YOUR INSTRUCTIONS: Below are records; reproduce exactly the lines from the one that has "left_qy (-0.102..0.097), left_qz" through the one that has "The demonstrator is", ends included, and nothing more.

(Dataset items)
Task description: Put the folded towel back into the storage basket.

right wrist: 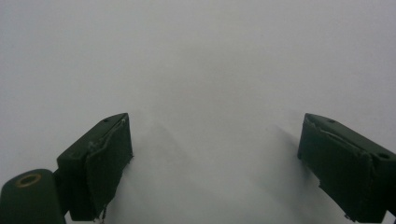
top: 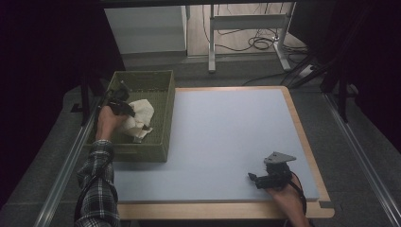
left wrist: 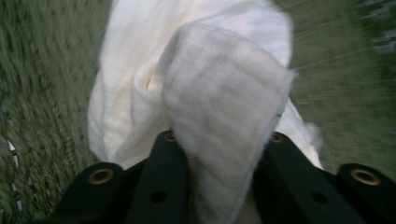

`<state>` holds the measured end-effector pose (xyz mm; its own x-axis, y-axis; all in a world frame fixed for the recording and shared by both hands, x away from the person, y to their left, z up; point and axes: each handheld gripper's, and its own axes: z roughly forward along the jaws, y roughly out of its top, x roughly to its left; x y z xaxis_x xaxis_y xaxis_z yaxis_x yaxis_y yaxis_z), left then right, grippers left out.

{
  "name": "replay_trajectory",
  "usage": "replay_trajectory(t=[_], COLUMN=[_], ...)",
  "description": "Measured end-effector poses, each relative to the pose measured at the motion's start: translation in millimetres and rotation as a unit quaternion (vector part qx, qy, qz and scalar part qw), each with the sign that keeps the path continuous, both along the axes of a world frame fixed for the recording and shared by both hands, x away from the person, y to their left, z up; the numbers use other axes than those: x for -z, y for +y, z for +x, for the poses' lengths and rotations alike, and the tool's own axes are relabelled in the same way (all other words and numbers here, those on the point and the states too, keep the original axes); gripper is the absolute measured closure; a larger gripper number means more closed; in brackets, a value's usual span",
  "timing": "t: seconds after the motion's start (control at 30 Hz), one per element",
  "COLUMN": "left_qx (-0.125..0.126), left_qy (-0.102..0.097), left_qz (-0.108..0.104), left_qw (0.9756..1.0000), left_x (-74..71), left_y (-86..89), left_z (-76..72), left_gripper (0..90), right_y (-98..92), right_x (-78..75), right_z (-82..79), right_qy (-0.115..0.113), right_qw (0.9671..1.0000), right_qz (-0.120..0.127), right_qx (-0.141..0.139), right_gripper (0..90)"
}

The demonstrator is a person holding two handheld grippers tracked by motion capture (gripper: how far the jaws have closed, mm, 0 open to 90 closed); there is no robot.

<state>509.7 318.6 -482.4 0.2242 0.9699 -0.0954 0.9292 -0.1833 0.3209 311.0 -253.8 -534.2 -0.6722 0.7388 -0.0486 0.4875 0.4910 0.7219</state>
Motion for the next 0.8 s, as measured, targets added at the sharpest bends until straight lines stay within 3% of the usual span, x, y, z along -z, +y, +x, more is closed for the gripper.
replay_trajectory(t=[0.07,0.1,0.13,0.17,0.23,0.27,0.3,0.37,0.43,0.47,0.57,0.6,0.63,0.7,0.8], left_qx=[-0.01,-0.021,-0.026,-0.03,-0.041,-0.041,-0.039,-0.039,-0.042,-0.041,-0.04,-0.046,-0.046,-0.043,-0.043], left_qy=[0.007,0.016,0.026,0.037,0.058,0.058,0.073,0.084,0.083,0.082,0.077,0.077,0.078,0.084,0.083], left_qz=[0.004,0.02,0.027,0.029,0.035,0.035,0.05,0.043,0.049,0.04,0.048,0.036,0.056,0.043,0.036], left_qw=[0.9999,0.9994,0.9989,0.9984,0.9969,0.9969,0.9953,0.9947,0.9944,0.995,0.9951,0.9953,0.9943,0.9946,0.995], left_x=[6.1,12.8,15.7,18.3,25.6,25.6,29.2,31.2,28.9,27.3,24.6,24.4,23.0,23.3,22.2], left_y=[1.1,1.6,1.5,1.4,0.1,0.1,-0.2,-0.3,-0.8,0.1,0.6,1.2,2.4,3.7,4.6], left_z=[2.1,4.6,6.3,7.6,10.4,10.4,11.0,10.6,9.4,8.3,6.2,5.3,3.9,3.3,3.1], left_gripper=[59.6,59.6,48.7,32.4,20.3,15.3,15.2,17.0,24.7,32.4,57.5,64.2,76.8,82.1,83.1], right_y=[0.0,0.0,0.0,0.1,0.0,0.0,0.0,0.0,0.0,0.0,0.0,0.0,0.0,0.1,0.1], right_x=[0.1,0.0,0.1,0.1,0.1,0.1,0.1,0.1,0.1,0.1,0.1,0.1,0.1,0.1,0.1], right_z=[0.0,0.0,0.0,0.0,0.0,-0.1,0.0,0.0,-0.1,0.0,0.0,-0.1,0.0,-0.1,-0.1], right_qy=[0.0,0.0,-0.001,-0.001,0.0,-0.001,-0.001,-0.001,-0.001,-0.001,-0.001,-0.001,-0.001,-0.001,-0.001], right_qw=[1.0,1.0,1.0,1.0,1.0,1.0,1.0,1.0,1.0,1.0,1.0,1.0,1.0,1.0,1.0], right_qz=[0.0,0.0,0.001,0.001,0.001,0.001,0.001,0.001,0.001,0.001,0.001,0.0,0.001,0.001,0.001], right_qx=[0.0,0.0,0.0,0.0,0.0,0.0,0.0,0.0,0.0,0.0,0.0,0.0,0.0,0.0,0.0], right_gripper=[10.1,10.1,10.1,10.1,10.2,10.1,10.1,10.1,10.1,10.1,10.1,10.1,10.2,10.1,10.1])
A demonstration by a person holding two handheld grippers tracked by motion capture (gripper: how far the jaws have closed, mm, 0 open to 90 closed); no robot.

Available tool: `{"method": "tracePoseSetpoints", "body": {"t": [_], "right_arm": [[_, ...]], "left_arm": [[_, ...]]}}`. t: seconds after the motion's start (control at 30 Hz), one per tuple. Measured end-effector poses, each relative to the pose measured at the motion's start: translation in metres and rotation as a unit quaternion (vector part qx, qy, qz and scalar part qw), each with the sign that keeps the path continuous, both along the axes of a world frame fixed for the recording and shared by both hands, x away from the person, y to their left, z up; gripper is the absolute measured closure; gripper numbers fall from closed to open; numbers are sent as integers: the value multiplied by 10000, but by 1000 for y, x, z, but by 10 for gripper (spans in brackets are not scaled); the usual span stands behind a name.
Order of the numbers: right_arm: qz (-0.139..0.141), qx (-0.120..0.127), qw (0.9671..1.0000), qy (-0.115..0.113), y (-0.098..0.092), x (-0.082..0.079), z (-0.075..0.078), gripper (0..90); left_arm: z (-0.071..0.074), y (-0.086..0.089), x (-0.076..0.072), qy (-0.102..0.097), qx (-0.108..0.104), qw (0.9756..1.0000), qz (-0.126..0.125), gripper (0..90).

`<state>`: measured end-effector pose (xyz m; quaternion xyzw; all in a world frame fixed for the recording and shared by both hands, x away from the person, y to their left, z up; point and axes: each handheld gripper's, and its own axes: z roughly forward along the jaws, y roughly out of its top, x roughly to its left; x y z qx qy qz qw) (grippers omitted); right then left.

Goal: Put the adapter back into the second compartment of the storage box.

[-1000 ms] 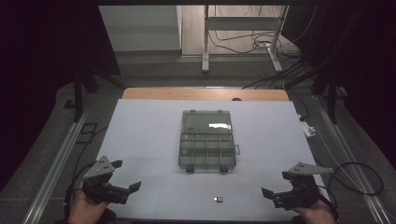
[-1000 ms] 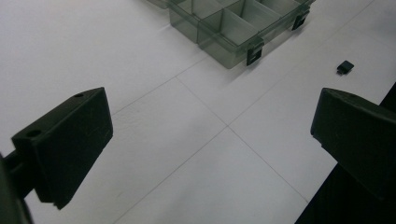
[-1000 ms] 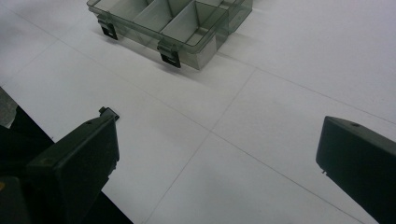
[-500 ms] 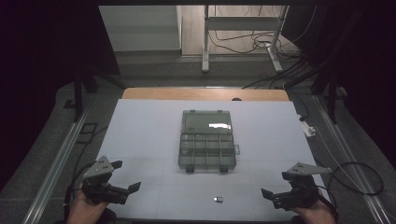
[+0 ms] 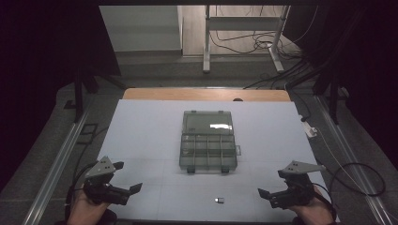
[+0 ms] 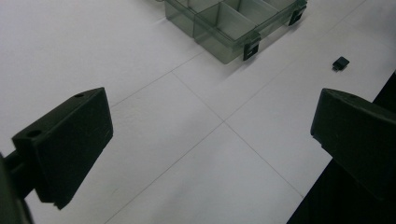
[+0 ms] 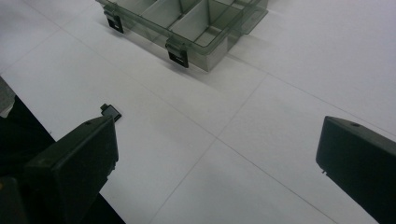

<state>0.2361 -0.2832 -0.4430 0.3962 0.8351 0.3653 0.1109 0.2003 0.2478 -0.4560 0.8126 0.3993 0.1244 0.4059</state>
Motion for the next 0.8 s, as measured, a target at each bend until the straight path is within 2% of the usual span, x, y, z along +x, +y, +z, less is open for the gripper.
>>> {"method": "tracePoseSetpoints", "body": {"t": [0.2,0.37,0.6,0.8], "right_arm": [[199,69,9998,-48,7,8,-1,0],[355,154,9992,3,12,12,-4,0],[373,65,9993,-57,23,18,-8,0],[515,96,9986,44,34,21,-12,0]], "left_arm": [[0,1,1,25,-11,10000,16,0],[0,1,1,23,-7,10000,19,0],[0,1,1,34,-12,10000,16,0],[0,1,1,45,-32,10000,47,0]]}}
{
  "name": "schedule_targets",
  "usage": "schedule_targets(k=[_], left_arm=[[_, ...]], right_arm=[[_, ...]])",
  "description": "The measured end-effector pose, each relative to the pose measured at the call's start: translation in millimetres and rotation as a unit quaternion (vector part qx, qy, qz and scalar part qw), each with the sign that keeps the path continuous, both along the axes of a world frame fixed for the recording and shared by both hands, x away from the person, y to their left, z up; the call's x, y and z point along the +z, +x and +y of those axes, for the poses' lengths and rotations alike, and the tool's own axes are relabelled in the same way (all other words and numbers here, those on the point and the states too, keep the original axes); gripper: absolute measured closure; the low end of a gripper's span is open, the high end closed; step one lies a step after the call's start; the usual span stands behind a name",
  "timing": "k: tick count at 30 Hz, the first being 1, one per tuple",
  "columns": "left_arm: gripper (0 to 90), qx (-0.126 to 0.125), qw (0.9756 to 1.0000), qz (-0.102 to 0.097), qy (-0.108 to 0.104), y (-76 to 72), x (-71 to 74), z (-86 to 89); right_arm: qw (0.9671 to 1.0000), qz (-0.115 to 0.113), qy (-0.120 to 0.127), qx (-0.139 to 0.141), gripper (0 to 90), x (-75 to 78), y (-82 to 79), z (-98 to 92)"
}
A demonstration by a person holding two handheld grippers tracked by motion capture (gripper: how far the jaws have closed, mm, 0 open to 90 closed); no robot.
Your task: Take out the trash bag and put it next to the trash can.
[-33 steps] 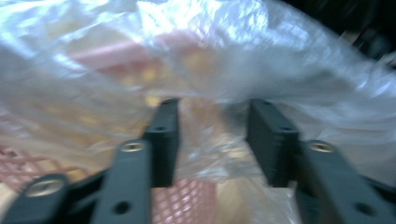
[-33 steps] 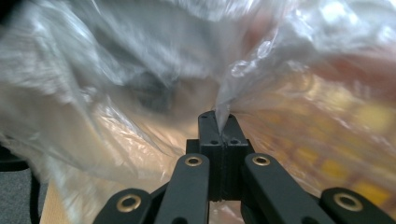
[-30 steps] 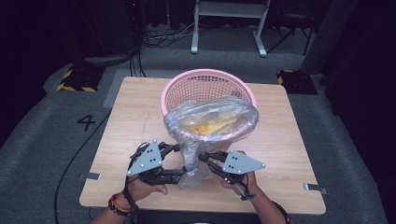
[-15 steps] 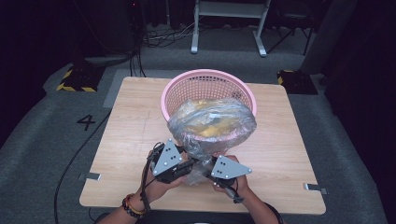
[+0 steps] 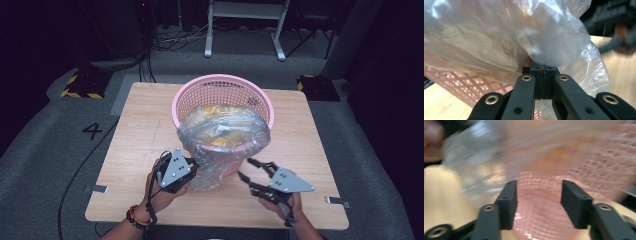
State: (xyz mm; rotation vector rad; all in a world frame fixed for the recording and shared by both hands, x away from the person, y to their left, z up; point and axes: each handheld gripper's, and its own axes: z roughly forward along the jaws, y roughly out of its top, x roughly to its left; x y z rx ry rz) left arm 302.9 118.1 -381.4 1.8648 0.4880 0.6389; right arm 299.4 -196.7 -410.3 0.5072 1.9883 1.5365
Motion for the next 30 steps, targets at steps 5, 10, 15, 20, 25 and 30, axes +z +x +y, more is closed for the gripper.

COMPLETED TASK:
  "COLUMN": "left_qx (-0.125..0.126), left_qy (-0.102..0.097), left_qz (-0.108..0.104), left_qw (0.9756..1.0000), left_x (-74..71), left_y (-86..89), left_z (-76..72), left_gripper (0..90), right_y (-98..92), right_x (-78..75), right_z (-82..79), right_qy (-0.115..0.113), right_qw (0.9671..1.0000), right_qz (-0.120..0.127), right_qx (-0.141..0.139), right_gripper (0..90)"
}

The demonstrator is a person holding two handheld grippers tracked by motion capture (gripper: how far the jaws have closed, mm, 0 open to 90 closed); there is no robot.

For this exercise, nothing further remains to be done.